## Sentence Completion Task

In [None]:
from transformers import T5Tokenizer, T5ForConditionalGeneration
import torch
from transformers import Trainer, TrainingArguments, DataCollatorForSeq2Seq
from datasets import Dataset
import pandas as pd
import random

tokenizer = T5Tokenizer.from_pretrained("google-t5/t5-small", device_map={"":0})
model = T5ForConditionalGeneration.from_pretrained("google-t5/t5-small", device_map={"":0})

  from .autonotebook import tqdm as notebook_tqdm


In [2]:
# Custom dataset class that tokenizes the data
class CustomDataset(torch.utils.data.Dataset):
    def __init__(self, data_addr, tokenizer, max_input_length=128, max_target_length=128, mask_prob=0.3):
        self.tokenizer = tokenizer
        self.max_input_length = max_input_length
        self.max_target_length = max_target_length
        self.mask_prob = mask_prob

        df_frame = pd.read_csv(data_addr)
        input_list = []
        for i in range(df_frame.shape[0]):
            input_temp = ('Type:' + df_frame.iloc[i,0] + ' Series:' + str(df_frame.iloc[i,1]) + ' Color:' +  df_frame.iloc[i,2] + ' Buff:' +  
                    str(df_frame.iloc[i,3]) + ' Material:' + df_frame.iloc[i,4] + ' Force:' +  str(df_frame.iloc[i,5]) + ' Range:' + str(df_frame.iloc[i,6])) + ' Attachment:' + str(df_frame.iloc[i,7])
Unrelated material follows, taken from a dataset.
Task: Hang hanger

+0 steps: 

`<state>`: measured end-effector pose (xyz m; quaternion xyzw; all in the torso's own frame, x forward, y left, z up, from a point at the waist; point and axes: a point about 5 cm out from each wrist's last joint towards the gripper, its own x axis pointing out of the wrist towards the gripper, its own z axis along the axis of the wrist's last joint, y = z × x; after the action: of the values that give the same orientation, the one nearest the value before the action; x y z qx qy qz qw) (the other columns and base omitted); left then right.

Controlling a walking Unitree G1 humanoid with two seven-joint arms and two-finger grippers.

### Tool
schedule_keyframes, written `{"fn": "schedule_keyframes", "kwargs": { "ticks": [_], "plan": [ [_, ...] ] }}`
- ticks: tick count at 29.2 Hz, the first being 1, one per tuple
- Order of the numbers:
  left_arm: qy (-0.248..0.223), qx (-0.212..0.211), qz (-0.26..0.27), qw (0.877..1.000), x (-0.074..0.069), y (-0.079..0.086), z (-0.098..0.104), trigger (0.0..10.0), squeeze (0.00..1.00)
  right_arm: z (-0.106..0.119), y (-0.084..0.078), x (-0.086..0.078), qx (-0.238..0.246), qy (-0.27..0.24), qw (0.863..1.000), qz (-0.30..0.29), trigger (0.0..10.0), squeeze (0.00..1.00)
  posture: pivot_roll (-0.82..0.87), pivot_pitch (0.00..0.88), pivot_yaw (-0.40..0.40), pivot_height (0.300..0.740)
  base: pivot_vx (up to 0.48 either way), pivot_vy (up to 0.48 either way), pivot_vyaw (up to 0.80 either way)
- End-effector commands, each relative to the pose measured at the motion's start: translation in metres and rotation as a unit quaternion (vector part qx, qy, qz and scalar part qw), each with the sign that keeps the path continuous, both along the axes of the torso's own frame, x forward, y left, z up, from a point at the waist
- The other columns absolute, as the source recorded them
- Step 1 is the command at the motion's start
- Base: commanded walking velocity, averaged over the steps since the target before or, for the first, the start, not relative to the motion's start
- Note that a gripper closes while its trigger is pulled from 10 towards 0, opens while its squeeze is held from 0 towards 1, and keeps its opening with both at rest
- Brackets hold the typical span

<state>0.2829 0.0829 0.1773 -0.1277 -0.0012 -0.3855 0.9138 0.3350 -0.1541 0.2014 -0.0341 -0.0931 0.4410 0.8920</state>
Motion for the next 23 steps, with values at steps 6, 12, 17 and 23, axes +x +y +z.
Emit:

            input_list.append(input_temp)

        self.dataset = {
            'input': input_list,
            }

    def __len__(self):
        return len(self.dataset['input'])

    def __getitem__(self, idx):
        input_text = self.dataset['input'][idx]
        target_text = self.dataset['input'][idx]

        if random.random() < self.mask_prob:
            input_text = self.mask_input(input_text)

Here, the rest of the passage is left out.